CleanSpark Inc. shares rose about 15% in pre-market trading on Tuesday after the company revealed a long-term infrastructure lease at its Sandersville, Georgia campus with an unnamed global technology company.
The agreement spans 20 years and is projected to deliver approximately $6.6 billion in contracted revenue over that initial term. It also contains two separate five-year extension options that, if exercised, could expand the total contract value to about $11.6 billion.
Under the terms, the tenant will install production-grade infrastructure at the Sandersville site to support a variety of computing workloads. In parallel, the tenant and CleanSpark have executed a letter of intent and an exclusivity arrangement that covers CleanSpark's full Texas portfolio. That Texas portfolio comprises 718 acres and represents up to 885 megawatts of secured and planned power capacity.
CleanSpark's chief executive and chairman, Matt Schultz, described the transaction as transformational for the company, saying it moves CleanSpark toward a diversified digital infrastructure platform and begins monetizing the firm's power portfolio at institutional scale.
The lease is documented as a triple net agreement with annual escalators. CleanSpark provided financial expectations tied to the contract, forecasting an average annual net operating income contribution of about $330 million. The company also disclosed estimated landlord project costs in a range of $10 million to $12 million per megawatt of critical IT load.
The Texas assets subject to exclusivity were detailed by acreage and initial power capacity. The Sealy campus accounts for 271 acres with nearly 300 megawatts of capacity. The Brazoria campus covers 447 acres and already has transmission-level infrastructure in place that supports an initial 300 megawatt demand load, with potential to expand to 600 megawatts.

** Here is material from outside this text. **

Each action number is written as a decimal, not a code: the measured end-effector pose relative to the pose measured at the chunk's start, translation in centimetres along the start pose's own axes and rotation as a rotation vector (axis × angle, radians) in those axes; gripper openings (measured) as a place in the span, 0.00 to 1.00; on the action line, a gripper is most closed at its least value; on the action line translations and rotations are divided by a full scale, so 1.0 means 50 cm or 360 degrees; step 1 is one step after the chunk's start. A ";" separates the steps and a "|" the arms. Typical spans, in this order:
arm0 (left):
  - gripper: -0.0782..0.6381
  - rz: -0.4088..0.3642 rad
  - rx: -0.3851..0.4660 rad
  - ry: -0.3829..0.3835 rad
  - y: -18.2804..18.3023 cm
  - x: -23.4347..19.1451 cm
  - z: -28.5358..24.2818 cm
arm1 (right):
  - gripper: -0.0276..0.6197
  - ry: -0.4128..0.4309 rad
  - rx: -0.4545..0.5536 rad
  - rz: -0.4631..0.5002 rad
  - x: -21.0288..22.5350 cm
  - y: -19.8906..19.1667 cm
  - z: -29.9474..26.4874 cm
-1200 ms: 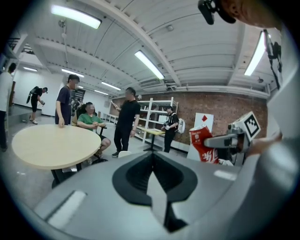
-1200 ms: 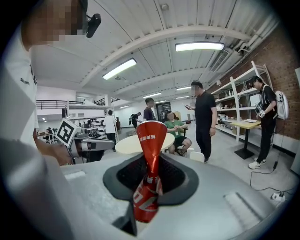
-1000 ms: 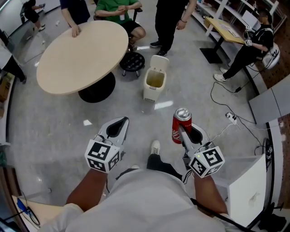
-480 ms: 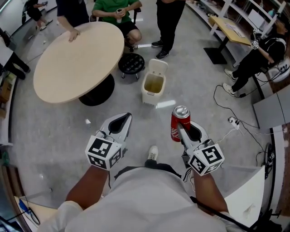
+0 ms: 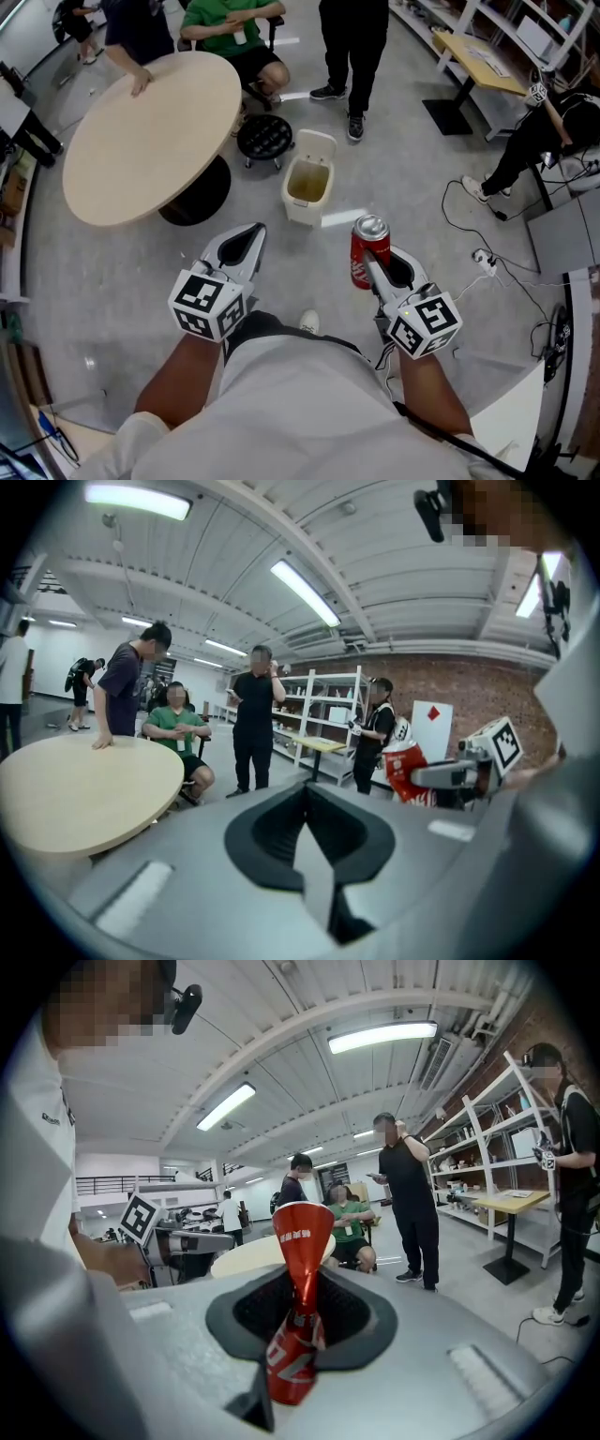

Morgan Stanley & Co. LLC acted as financial advisor to CleanSpark on the transaction, while Davis Polk & Wardwell LLP served as legal counsel.
Market reaction and strategic context
The pre-market rally followed the release of the lease details, reflecting investor response to the revenue visibility provided by a multi-decade, large-dollar contract and the potential upside from extension options. The structure of the lease - triple net with annual escalators - signals a landlord position with inflation-linked cash flow growth and transfer of many operating expenses to the tenant.
Summary of key transaction metrics
- Initial contracted revenue over 20 years: roughly $6.6 billion
- Potential total contract value with extensions: up to $11.6 billion
- Expected average annual NOI contribution: about $330 million
- Estimated landlord project costs: $10 million to $12 million per megawatt of critical IT load
- Texas portfolio under exclusivity: 718 acres, up to 885 megawatts of secured and planned capacity
This transaction positions CleanSpark to monetize both its power and land portfolios at scale, while providing a multi-year revenue base tied to production-grade infrastructure deployments at its Sandersville campus.